** PROVIDED MATERIAL follows **

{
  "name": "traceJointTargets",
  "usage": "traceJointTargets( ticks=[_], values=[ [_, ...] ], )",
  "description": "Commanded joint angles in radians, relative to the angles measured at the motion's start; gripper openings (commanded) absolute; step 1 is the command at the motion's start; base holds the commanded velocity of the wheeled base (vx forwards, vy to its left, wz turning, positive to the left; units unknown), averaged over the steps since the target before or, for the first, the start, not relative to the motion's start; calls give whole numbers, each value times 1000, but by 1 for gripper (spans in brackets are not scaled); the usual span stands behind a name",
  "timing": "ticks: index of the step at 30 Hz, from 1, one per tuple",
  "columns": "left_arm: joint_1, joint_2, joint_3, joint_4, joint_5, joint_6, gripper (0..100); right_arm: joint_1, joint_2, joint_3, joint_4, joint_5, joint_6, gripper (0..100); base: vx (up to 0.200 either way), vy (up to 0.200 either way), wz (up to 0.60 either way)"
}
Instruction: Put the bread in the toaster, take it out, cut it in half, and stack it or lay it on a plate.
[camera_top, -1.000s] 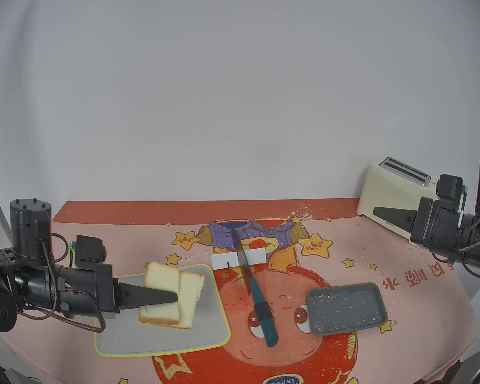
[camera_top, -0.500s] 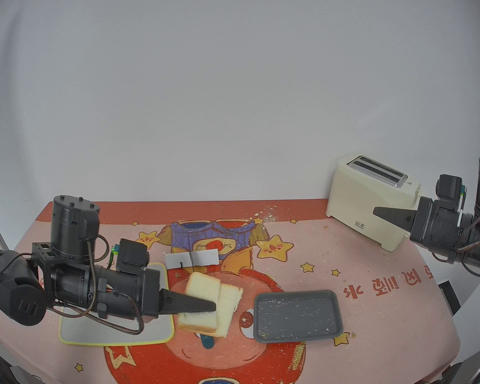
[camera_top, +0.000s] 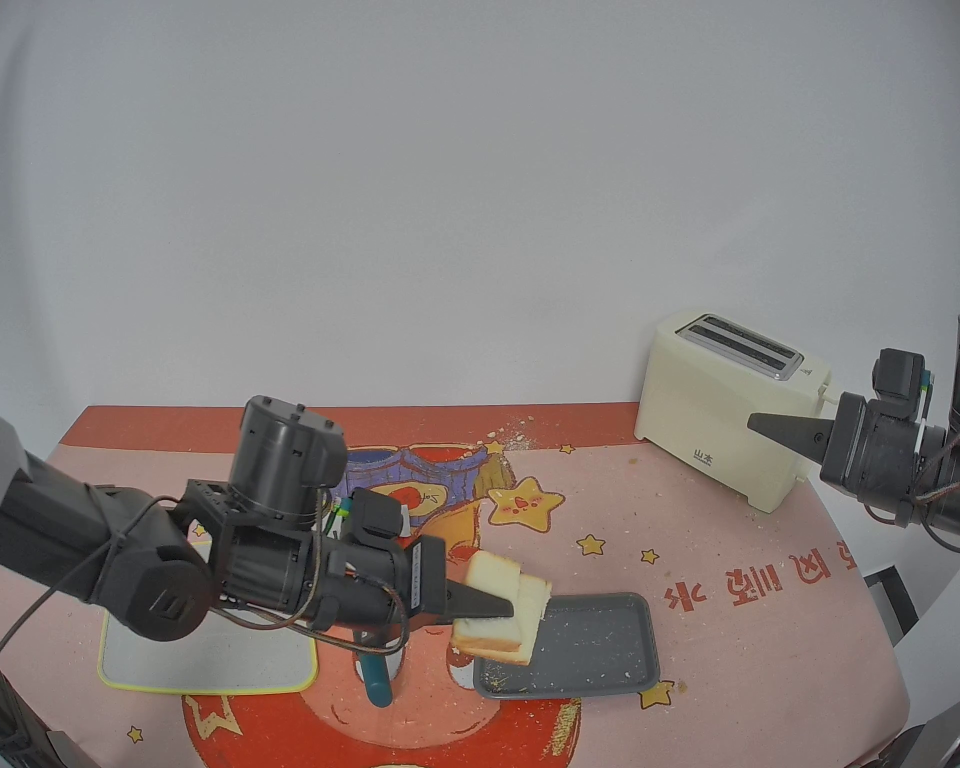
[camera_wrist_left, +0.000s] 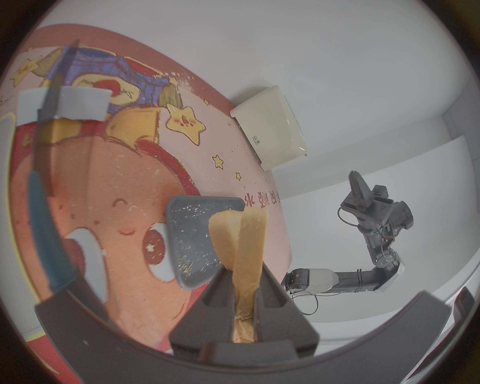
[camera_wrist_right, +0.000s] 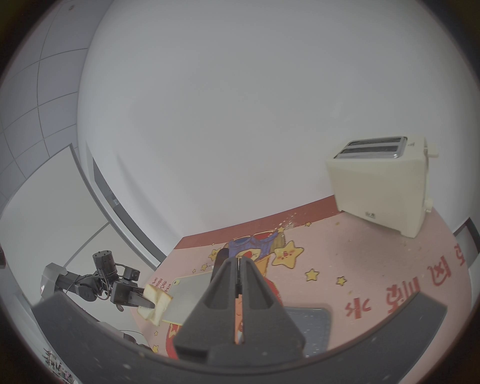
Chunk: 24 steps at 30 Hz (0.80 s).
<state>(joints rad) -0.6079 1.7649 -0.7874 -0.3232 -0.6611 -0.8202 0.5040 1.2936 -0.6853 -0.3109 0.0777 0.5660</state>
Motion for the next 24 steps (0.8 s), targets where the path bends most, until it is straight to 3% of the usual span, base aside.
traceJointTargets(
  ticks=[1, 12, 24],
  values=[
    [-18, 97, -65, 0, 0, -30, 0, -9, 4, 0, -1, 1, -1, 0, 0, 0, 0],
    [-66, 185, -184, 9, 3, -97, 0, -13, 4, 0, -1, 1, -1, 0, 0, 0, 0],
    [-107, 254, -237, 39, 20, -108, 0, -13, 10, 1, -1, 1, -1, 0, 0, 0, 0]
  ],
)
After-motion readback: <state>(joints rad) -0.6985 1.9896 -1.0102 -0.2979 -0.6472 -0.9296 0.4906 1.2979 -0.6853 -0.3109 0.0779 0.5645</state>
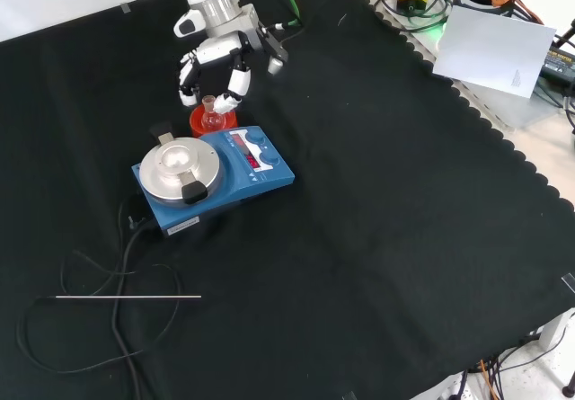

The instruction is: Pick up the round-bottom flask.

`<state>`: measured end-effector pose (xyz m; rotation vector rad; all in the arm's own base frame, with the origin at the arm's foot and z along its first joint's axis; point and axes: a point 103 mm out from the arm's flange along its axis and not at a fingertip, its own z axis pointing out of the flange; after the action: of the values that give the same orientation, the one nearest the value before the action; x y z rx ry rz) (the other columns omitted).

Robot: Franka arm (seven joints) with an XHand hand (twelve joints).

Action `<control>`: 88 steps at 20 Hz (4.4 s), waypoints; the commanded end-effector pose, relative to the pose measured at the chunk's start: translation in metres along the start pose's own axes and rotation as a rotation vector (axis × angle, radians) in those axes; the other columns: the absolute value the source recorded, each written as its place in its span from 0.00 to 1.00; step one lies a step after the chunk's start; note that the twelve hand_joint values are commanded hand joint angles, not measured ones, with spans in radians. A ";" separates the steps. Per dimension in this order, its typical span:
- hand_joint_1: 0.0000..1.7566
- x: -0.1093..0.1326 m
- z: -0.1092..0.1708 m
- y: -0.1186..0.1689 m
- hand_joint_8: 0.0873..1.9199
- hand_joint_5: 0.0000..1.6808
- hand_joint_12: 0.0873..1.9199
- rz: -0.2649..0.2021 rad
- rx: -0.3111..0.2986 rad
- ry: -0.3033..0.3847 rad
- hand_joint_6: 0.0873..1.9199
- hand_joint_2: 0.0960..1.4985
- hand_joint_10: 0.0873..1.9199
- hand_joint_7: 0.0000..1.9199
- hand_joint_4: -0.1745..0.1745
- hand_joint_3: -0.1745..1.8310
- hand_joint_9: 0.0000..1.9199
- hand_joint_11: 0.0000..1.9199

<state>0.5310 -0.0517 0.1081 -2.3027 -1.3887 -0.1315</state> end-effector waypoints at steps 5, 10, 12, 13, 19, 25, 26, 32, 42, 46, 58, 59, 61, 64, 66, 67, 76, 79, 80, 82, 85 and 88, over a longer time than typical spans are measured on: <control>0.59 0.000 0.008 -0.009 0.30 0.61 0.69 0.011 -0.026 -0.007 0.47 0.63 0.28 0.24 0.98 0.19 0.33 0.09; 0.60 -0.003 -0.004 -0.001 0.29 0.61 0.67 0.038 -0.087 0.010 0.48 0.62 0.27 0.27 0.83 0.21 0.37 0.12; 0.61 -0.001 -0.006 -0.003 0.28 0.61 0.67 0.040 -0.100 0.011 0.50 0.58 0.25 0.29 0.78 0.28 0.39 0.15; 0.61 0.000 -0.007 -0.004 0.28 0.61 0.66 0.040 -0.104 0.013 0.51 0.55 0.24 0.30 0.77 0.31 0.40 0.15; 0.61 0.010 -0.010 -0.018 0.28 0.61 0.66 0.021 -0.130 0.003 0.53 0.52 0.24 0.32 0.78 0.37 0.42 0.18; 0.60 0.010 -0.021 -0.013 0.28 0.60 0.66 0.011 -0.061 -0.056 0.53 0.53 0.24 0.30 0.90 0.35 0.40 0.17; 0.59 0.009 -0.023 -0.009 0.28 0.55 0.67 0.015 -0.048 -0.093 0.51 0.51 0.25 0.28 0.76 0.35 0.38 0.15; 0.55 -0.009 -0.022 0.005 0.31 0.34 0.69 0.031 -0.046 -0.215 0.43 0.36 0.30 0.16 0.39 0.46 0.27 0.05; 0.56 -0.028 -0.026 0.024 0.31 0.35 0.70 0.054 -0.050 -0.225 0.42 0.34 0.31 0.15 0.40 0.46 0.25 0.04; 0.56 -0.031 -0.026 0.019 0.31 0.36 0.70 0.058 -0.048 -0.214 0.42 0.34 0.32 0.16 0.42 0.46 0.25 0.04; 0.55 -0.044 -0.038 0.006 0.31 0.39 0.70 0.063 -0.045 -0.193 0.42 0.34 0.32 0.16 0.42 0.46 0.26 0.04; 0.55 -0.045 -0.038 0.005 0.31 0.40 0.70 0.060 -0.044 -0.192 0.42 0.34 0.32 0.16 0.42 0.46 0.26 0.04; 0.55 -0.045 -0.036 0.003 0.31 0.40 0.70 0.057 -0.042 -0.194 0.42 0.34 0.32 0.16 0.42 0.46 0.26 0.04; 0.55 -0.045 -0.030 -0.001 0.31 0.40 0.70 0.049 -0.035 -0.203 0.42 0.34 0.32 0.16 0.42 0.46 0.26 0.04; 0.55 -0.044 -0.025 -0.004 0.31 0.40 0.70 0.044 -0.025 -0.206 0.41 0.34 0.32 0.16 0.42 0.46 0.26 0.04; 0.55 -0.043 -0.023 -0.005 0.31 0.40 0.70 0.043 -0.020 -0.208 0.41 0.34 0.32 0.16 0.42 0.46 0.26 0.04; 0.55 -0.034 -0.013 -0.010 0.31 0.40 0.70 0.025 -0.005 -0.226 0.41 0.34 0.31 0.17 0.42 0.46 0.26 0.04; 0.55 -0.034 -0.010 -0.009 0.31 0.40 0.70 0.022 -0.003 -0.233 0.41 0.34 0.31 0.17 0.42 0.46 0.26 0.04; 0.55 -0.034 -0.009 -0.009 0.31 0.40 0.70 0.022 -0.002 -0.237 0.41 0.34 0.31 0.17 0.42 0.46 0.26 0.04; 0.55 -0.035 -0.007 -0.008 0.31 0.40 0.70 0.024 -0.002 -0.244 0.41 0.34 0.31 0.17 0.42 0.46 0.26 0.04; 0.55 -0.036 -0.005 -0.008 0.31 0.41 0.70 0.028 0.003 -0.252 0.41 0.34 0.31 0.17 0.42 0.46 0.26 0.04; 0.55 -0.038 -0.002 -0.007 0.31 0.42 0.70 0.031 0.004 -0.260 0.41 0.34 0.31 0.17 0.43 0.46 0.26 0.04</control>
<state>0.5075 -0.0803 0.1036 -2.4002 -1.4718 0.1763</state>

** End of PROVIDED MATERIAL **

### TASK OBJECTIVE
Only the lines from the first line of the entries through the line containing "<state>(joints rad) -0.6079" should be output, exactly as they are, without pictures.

### SOLUTION
{
  "name": "traceJointTargets",
  "usage": "traceJointTargets( ticks=[_], values=[ [_, ...] ], )",
  "description": "Commanded joint angles in radians, relative to the angles measured at the motion's start; gripper openings (commanded) absolute; step 1 is the command at the motion's start; base holds the commanded velocity of the wheeled base (vx forwards, vy to its left, wz turning, positive to the left; units unknown), averaged over the steps since the target before or, for the first, the start, not relative to the motion's start; calls give whole numbers, each value times 1000, but by 1 for gripper (spans in brackets are not scaled); the usual span stands behind a name",
  "timing": "ticks: index of the step at 30 Hz, from 1, one per tuple",
  "columns": "left_arm: joint_1, joint_2, joint_3, joint_4, joint_5, joint_6, gripper (0..100); right_arm: joint_1, joint_2, joint_3, joint_4, joint_5, joint_6, gripper (0..100); base: vx (up to 0.200 either way), vy (up to 0.200 either way), wz (up to 0.60 either way)"
}
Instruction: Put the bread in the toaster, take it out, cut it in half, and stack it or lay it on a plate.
[camera_top, -1.000s] 
[camera_top, -0.500s] 
[camera_top, +0.000s] 
[camera_wrist_left, +0.000s] 
[camera_wrist_right, +0.000s] 
Chunk: 24 steps at 30 Hz (0.80 s).
<state>(joints rad) -0.6079 1.7649 -0.7874 -0.3232 -0.6611 -0.8202 0.5040 1.2936 -0.6853 -0.3109 0.0777 0.5660</state>

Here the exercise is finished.